One Leader, Two Masters
People in Hong Kong knew in their gut that this day
would come, the day when there would be an inevitable showdown with China over
the former British colony’s autonomy and desire for full democracy in all its
governing institutions.
The many young people and students that have formed
the core of this protest have no memories of Hong Kong before the handover to
China in 1997 nor the wrenching suppression of the protests that occupied Tiananmen
Square for more than a month in 1989.
But they are not too young to have heard the stories
and absorbed the barely suppressed anxieties of their fathers, who in turn,
many of them, heard the stories of their
fathers who had fled China for the safety of Hong Kong after the communists
came to power during the Chinese civil war.
In the years just before the handover many of the
fathers had taken the precaution of acquiring citizenship in other countries
such as Canada and the United States, often leaving families behind for several
years in order to gain the “insurance” of a foreign passport should they have
to flee again.
In the years that immediately followed the handover
many of these fears subsided. Those who had acquired foreign passports quietly
put them away. The units of the People’s Liberation Army that rolled into Hong
Kong on the day after the handover, disappeared into their barracks and were
not seen again.
In retrospect, those early days were perhaps the
golden post-handover years. The mechanics of “one-country, two systems” seemed
to be working fine. On July 1, 2003, a half a million turned out in one massive
protest against proposed laws perceived to violate liberties without the police
having to resort to tear gas.
In a sense, Hong Kong people may have been lulled by
the success of that protest demonstration and others after the government
quietly withdrew the proposed laws. Beijing could decide it was a local screw
up and quietly acquiesce to the protest demands without losing face. That’s not
the case in the current troubles.
The current demonstrations take aim at a decision
that Beijing made through the Standing Committee of the National People’s
Congress to allow a city-wide, popular vote for the Chief Executive, but only
those candidates vetted by a select committee beholden to China.
The protestors are rightly upset about this action,
yet a city-wide election held under those terms need not be meaningless as some
suggest. Not all “pro-Beijing” figures come from the same cookie mold.

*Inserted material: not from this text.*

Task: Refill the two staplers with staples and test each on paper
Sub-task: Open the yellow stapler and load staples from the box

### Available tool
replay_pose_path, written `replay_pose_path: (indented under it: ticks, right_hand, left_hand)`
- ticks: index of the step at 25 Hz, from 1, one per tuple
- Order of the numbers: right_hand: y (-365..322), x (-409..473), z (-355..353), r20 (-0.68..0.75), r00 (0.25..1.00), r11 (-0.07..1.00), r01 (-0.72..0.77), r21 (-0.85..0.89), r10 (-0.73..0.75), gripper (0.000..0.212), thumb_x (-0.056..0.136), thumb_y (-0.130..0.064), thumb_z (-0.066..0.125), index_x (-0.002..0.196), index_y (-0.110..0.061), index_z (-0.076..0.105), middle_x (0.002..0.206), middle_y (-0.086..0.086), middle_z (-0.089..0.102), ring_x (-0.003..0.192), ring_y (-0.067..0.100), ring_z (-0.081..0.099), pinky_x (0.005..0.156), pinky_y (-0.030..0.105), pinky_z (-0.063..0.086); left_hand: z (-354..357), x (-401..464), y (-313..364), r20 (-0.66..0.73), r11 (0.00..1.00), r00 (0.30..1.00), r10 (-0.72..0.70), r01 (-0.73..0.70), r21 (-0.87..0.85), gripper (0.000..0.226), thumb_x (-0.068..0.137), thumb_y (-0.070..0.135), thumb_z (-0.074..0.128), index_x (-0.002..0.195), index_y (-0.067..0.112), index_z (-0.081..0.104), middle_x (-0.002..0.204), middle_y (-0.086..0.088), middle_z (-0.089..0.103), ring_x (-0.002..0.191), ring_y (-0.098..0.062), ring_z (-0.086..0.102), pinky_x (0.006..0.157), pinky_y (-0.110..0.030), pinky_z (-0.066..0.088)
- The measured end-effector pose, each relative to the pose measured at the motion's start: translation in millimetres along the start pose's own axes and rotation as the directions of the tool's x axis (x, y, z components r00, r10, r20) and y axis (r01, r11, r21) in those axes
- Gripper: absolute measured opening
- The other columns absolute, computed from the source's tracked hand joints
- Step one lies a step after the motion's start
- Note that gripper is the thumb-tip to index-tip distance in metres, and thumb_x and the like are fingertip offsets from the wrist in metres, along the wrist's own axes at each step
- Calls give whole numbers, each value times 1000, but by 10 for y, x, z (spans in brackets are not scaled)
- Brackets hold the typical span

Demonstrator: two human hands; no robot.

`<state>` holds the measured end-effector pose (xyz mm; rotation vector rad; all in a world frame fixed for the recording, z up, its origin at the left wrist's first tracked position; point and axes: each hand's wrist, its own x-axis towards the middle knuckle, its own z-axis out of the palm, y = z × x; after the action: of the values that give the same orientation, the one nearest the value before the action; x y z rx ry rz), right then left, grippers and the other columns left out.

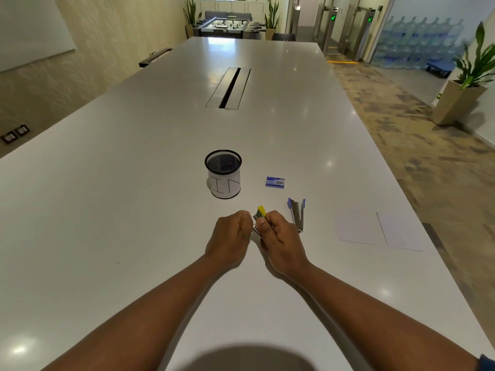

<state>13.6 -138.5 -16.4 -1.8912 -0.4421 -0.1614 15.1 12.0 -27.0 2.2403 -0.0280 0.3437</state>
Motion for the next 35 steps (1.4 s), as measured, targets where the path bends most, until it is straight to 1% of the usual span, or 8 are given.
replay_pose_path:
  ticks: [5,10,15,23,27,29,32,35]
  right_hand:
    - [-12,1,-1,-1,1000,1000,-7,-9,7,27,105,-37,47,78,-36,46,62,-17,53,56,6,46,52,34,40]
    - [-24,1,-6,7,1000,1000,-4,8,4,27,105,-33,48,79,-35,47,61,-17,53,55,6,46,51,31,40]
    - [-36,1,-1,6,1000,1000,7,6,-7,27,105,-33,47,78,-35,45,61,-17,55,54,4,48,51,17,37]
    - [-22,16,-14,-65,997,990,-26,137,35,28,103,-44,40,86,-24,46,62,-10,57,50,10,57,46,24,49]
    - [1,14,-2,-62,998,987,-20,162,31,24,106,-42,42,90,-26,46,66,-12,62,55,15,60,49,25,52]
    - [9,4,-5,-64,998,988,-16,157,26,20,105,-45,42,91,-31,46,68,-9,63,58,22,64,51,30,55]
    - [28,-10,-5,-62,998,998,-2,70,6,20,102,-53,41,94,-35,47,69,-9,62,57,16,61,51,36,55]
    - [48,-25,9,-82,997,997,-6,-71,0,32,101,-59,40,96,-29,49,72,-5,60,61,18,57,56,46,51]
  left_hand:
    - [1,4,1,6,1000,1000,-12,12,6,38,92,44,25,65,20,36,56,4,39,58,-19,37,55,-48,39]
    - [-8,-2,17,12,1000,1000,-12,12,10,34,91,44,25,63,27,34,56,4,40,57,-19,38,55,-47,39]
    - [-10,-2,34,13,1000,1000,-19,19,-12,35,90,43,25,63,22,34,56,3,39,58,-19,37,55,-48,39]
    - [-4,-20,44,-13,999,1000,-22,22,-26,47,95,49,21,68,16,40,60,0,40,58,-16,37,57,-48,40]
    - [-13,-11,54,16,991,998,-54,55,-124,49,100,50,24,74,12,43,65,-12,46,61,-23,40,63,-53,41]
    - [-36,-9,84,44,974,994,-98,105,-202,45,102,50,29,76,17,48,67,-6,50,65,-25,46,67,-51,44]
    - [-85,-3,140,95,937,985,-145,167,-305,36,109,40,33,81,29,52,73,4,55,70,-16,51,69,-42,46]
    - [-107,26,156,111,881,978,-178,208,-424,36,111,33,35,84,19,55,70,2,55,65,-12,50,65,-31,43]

Even before the current troubles, Hong Kong people
particularly disdained the current incumbent Leung Cheung-ying. If he had had
to run against another candidate, even a “pro-Beijing” candidate, in a
city-wide election, he might easily have lost.
Indeed, something very similar to a two person race
happened in the last election in 2012 when two candidates contested the small-circle
election. One was Leung and the other was Henry Tang, then the financial
secretary. Tang had to drop out following revelations that he used public money
to enhance his residence and Leung won by default.
Many of the protestors and others in the pro-democracy
camp, yearn to elect as chief executive a kind of Chinese version of the last
British governor, Chris Patten, something that Beijing simply would not
countenance.
In fact, there is such a person in Anson Chan, whose
term as chief secretary (ie head of the civil service) straddled the 1997
handover of Hong Kong to China. Beijing despises Chan, not just because she was
appointed by Patten (whom the Chinese also despised) but because of her
frequent jabs at Beijing’s leadership.
If Hong Kongers were free to nominate whomever they
chose, they would undoubtedly pick Chan as one of the candidates, and she would
almost certainly win in an open election. I’ve long suspected that Beijing
would delay any free vote until she had passed from the scene.
But at age 74, she seems as vigorous and feisty as
ever. She had thrown herself into the current dispute through such actions as
her recent speech to the Foreign Correspondent’s Club of Hong Kong and op-ed
piece in Time.
“I think people have demonstrated that we want the
whole loaf, not half a loaf. And we certainly do not want a loaf that is rotten
through and through” was among her choicer quotes during her recent speech at the
Hong Kong FCC.
Before the handover many people assumed that the
chief executive (replacing the British colonial governor) must come from the
business community, somebody highly in tune with the business life blood of
Hong Kong.
That has proven to be a bad assumption. Hong Kong
has had two chiefs from the tycoon class, and they were and are both failures.
Through the Asian Financial Crisis and other economic trials, Hong Kong showed
that the economy could pretty much run itself.
What it lacks are political leaders.
Rather than the one-country, two systems construct,
a better term for the current political crisis might be “one leader, two
masters”. Any Hong Kong chief must somehow please or appease two “masters”, Beijing
and the Hong Kong people.
It is a task that requires the extraordinary dexterity
and political skill that none of the three post-handover chiefs has ever come
close to displaying. Maybe it is beyond any body’s abilities.